Libya and Sudan are not two separate crises. Recent weeks suggest that Washington, along with other capitals, has begun to treat them as a single, interwoven file in which maps of influence, energy networks, gold mines, ports, military bases and Donald Trump’s pursuit of swift gains all converge.
In both countries, war has reached the same dead end. No side is strong enough to unify the state, and none is broken enough to surrender. In Libya, a de facto authority in the east is led by Khalifa Haftar, while an internationally recognised government in the west is headed by Abdul Hamid Dbeibeh. In Sudan, the army holds the heart of the state and the mantle of formal legitimacy, while the Rapid Support Forces consolidate their power in Darfur and across vast stretches of the west.
Each domestic actor now has external extensions. Regional and international powers are seeking allies within the geography of political influence. Russia is trying to offset its diminished role in Syria and the wider Middle East by securing a lasting foothold on the Red Sea and, through eastern Libya, on the Mediterranean. Arab, regional and European powers are also competing for leverage, turning Benghazi, Tripoli, Khartoum, Darfur and Port Sudan into links in a chain of influence stretching from the Mediterranean to the Red Sea and the African Sahel.

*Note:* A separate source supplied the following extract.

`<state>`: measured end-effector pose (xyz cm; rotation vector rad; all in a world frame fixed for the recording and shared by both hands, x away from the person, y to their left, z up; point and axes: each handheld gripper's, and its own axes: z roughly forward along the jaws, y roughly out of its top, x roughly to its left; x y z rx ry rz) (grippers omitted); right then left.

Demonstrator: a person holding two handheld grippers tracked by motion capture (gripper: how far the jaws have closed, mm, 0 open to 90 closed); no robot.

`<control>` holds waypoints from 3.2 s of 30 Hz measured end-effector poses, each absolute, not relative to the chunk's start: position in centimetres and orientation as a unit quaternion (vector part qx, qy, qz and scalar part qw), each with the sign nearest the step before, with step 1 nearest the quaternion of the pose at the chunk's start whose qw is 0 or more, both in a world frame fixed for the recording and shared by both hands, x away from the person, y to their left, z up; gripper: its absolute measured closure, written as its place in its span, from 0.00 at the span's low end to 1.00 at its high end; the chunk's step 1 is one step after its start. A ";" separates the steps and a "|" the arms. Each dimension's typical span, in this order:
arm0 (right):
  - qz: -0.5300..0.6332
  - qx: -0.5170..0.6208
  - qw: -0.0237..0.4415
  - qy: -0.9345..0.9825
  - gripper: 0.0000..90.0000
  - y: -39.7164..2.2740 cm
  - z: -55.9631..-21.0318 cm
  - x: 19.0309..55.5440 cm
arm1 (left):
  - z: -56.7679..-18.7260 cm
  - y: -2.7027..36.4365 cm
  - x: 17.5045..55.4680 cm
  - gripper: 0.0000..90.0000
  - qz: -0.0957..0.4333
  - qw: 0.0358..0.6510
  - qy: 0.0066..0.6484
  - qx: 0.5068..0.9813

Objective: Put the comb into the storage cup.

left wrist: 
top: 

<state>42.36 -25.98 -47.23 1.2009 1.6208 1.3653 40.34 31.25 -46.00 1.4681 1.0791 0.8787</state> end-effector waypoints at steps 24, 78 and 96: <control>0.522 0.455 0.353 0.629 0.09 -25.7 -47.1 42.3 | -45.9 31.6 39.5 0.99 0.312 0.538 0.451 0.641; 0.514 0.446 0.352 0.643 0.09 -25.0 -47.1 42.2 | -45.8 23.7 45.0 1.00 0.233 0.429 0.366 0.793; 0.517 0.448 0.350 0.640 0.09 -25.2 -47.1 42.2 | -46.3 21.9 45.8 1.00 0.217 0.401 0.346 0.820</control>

As for the United States, after years of UN initiatives, local mediation efforts and wagers on military victory, the Trump administration appears to have shifted course. Hungry for quick successes and seeing oil as both an entry point and a currency of understanding, it is moving toward an approach that recognises de facto authorities, sets aside questions of legitimacy and abuses, and seeks to convert those authorities into arrangements of power‑sharing and interests rather than leaving them to persist as military fronts.